Copy out each line of the material in which the word "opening" can be found.

**Material to process:**
________

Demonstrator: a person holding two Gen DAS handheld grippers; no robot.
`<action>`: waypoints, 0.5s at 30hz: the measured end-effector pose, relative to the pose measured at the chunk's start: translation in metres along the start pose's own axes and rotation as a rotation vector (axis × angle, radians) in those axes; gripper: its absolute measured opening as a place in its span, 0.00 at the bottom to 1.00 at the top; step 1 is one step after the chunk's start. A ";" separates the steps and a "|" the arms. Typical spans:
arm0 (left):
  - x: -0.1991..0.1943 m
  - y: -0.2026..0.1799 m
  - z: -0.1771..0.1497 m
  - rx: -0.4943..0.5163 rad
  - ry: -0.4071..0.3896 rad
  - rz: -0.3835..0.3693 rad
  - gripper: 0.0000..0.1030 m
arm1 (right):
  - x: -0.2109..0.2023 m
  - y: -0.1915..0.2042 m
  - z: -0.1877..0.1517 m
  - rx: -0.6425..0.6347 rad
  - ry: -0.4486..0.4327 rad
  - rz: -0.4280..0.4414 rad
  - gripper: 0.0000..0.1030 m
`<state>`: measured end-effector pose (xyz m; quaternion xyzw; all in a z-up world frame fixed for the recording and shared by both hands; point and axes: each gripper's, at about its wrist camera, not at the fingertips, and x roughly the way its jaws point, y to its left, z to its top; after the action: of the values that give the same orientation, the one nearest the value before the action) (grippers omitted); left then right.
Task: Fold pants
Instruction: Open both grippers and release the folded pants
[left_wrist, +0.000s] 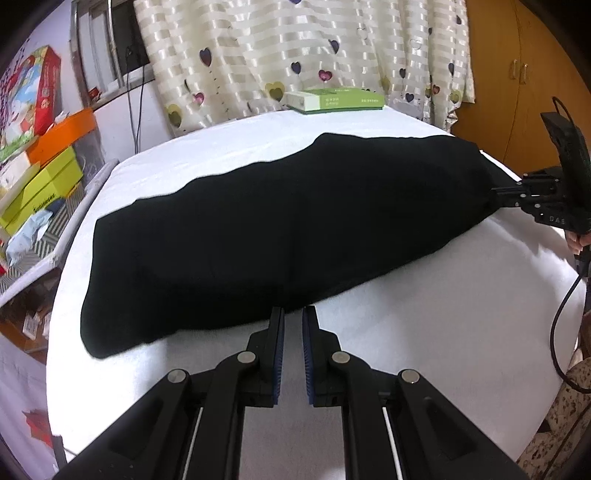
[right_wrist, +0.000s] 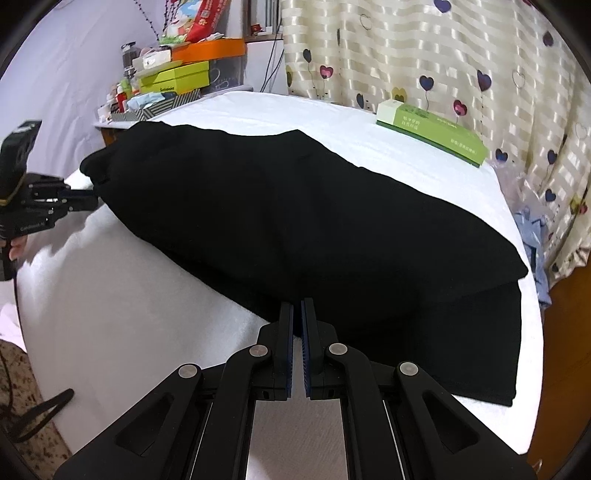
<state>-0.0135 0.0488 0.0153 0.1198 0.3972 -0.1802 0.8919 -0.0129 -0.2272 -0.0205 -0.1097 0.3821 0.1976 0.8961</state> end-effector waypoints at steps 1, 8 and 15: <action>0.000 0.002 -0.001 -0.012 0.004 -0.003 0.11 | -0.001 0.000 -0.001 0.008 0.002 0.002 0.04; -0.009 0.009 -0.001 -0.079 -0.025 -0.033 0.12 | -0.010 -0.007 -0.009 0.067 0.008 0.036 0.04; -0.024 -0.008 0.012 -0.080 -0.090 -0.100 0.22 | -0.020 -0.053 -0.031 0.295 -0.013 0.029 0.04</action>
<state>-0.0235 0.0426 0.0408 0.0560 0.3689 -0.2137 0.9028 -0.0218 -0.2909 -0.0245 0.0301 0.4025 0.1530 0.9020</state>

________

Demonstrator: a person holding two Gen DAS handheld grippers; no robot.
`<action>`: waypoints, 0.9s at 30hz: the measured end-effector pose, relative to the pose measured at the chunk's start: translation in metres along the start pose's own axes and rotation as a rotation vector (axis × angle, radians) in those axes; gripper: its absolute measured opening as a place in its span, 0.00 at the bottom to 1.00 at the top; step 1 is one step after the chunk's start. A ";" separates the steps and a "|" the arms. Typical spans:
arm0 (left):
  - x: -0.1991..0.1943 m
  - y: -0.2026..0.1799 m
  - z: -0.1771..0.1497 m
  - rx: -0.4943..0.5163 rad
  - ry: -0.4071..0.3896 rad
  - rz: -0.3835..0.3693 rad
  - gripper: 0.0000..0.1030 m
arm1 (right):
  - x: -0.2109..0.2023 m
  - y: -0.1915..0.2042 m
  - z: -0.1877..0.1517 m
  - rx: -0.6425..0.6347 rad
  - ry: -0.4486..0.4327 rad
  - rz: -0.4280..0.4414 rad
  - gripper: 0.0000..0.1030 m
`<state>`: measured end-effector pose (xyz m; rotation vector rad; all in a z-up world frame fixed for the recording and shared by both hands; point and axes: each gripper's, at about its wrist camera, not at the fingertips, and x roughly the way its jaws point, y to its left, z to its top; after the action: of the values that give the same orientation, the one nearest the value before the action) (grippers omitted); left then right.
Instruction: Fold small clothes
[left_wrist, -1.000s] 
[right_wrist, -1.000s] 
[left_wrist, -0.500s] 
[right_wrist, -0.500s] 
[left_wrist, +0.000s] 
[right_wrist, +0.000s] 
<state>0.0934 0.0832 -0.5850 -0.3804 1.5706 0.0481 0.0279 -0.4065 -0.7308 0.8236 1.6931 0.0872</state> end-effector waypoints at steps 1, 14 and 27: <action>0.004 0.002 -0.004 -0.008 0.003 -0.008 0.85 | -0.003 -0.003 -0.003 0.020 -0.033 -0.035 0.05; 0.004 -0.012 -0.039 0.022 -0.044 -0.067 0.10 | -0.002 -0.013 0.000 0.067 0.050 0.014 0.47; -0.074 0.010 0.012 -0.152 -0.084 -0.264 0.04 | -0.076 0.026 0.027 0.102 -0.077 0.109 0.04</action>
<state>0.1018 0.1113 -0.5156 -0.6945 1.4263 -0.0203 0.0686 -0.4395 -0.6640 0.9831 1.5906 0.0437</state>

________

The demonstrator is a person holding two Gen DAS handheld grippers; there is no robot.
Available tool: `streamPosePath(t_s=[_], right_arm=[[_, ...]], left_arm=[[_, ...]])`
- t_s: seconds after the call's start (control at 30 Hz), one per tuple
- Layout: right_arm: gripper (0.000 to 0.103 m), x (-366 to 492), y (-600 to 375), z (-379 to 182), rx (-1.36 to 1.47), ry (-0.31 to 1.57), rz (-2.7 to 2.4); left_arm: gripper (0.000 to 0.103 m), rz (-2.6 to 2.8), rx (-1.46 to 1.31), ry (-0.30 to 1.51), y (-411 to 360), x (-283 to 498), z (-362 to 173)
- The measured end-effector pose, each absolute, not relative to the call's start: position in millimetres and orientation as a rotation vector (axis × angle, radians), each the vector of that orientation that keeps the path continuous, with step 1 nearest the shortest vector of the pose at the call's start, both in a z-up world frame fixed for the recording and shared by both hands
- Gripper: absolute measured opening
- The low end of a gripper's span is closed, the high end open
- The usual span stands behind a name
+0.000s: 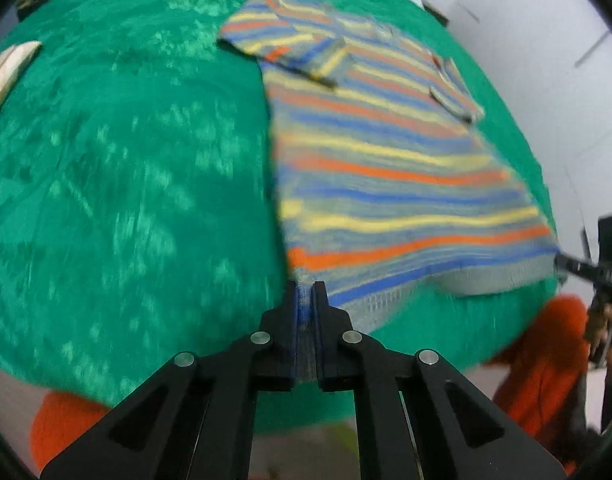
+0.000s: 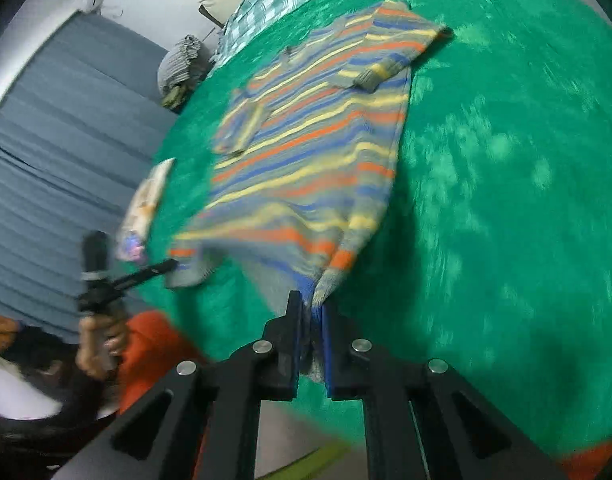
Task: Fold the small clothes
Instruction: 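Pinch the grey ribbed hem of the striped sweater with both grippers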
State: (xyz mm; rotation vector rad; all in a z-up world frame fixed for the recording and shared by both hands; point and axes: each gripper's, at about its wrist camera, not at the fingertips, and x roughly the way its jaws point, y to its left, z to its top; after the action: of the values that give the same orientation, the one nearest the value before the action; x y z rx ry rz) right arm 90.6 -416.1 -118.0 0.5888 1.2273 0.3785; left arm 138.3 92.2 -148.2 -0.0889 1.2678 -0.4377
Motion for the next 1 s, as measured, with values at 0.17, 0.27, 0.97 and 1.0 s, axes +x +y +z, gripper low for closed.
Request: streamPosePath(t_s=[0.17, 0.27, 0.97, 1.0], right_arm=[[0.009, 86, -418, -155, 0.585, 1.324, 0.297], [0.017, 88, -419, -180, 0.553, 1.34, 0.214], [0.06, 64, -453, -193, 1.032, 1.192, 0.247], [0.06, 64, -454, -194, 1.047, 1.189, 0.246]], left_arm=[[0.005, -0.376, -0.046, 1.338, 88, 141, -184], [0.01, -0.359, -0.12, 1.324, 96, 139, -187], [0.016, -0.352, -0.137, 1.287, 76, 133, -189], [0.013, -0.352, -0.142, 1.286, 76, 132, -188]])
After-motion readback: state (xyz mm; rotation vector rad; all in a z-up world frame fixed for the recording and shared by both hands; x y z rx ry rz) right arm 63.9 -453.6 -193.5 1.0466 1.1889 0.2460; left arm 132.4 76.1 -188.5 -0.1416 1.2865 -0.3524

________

**Output for this task:**
`<action>`: waypoints, 0.5s at 30hz: the measured end-effector pose, relative to the pose measured at the chunk's start: translation in metres along the start pose's own axes and rotation as a rotation vector (axis × angle, radians) in those axes; gripper: its absolute measured opening as a place in its span, 0.00 at the bottom to 1.00 at the top; step 1 is one step after the chunk's start. A ";" separates the steps and a "|" the arms. Typical spans:
`<action>`: waypoints, 0.9s at 30hz: the measured end-effector pose, relative to the pose measured at the chunk's start: translation in metres along the start pose's own axes and rotation as a rotation vector (axis × angle, radians) in those axes; gripper: its absolute measured opening as a place in its span, 0.00 at the bottom to 1.00 at the top; step 1 is one step after the chunk's start. A ";" separates the steps and a "|" the arms. Typical spans:
- Gripper: absolute measured opening

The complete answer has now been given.